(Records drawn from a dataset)

****************************************

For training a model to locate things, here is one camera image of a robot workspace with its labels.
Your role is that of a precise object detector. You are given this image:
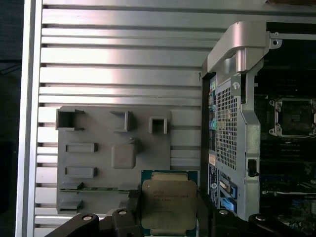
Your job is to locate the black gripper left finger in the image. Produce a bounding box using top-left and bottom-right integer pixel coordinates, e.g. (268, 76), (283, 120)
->
(53, 189), (142, 237)

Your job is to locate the silver CPU with green edge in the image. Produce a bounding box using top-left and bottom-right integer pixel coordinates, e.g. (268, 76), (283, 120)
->
(140, 169), (199, 237)

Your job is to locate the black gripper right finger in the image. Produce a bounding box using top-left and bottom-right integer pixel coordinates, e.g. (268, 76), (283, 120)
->
(197, 187), (306, 237)

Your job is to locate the CPU socket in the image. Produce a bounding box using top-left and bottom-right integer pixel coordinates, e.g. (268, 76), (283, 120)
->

****************************************

*WHAT IS REQUIRED:* Quote, exactly and only, the lines from the first line of the data above through the line containing "Your job is to locate the black gripper right". The pictures do not belong in it.

*ANSWER SPACE:*
For training a model to locate things, here is one camera image of a robot workspace with its labels.
Your role is that of a precise object detector. You are given this image:
Your job is to locate the black gripper left finger in the image. Produce a bounding box using top-left and bottom-right integer pixel coordinates, e.g. (268, 76), (283, 120)
->
(53, 189), (142, 237)

Your job is to locate the silver CPU with green edge in the image. Produce a bounding box using top-left and bottom-right integer pixel coordinates, e.g. (268, 76), (283, 120)
->
(140, 169), (199, 237)

Your job is to locate the black gripper right finger in the image. Produce a bounding box using top-left and bottom-right integer pixel coordinates, e.g. (268, 76), (283, 120)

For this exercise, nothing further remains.